Otherwise, either choose to leave it in cash (which is not recommended as you will not grow your funds quickly) or select an investment which matches with your investment philosophy.
- Reap the Rewards
Now your after-tax dollars are inside your Roth IRA, you can relax knowing whenever you withdraw these funds after the five year holding period, they will be completely tax free regardless of your tax bracket.
The five-year rule does not reset when a conversion is made, and is based on the initial contribution of funds to a Roth IRA.
However, you must be aware of the Pro-Rata Rule which requires all other IRA balances, such as from your traditional IRA, SEP IRA, or SIMPLE IRA to be zero, otherwise you can risk losing the tax-free conversion benefit of a backdoor Roth IRA.
Extra comments: You are also required to fill out IRS Form 8606 each year with your individual income tax return
Your backdoor Roth should be done between January 1st of the current tax year and before the filing of your individual tax return (generally, April 15th).

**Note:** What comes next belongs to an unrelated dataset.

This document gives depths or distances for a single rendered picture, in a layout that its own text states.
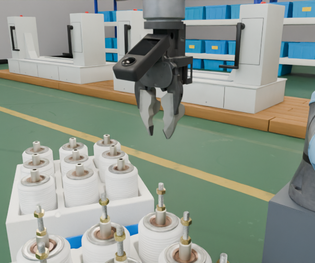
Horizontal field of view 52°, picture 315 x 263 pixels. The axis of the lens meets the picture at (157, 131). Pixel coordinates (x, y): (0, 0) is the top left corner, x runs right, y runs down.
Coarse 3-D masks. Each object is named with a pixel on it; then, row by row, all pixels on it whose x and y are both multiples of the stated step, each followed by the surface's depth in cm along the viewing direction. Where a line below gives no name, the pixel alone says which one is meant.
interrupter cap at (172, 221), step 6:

It is recommended to contribute to your traditional IRA and do your Roth conversion as early as possible in the current year to take full benefit of non taxable gains in a Roth IRA and to give your contributions more time to grow.
Advantages and Disadvantages of a Backdoor Roth
However wealthy you are, any excess retirement funds are always great to have.
- Any growth and withdrawal of your Roth IRA funds will be completely tax free. $6,000 each year may not seem like a lot, but once they begin to compound on each other you may be surprised.
- There is no set time where funds must be withdrawn
- Roth IRAs are great for estate planning, allowing your kids or grandkids to inherit the money with no tax consequences.
Retirement accounts have some downsides such as:
- Unable to utilize margin investing
- Unable to withdraw earnings before you reach the age of 59 ½ without incurring a 10% penalty.
- Requires the conversion of any traditional IRAs balance into a 401(k) in order to avoid pro-rata rules (however, this can be done tax-free) or into a Roth IRA which would result in tax due at your current tax rate.
Astonishingly, some extremely high-wealth individuals believe this simple process is not worth the benefit of an extra $6,000.
Who would be a good candidate for a backdoor Roth.
High income earners are the main candidate for a backdoor Roth, as the contribution allowance for those earning above six figures begins to be phased out.
For this reason, backdoor Roth IRAs for doctors and physicians are extremely popular, especially considering they are expected to increase their earnings the more experience they gain in their field.
Those who have maxed out other retirement saving options and choose to perform a backdoor Roth IRA should be willing to not touch the funds for at least five years.
High-income earners such as physicians and other business owners should take advantage of legal loopholes to create an even larger, tax free retirement cushion for themselves. Although you may be a high-income earner now, the future is never promised, so taking steps to secure financial freedom when you decide to retire is a no-brainer!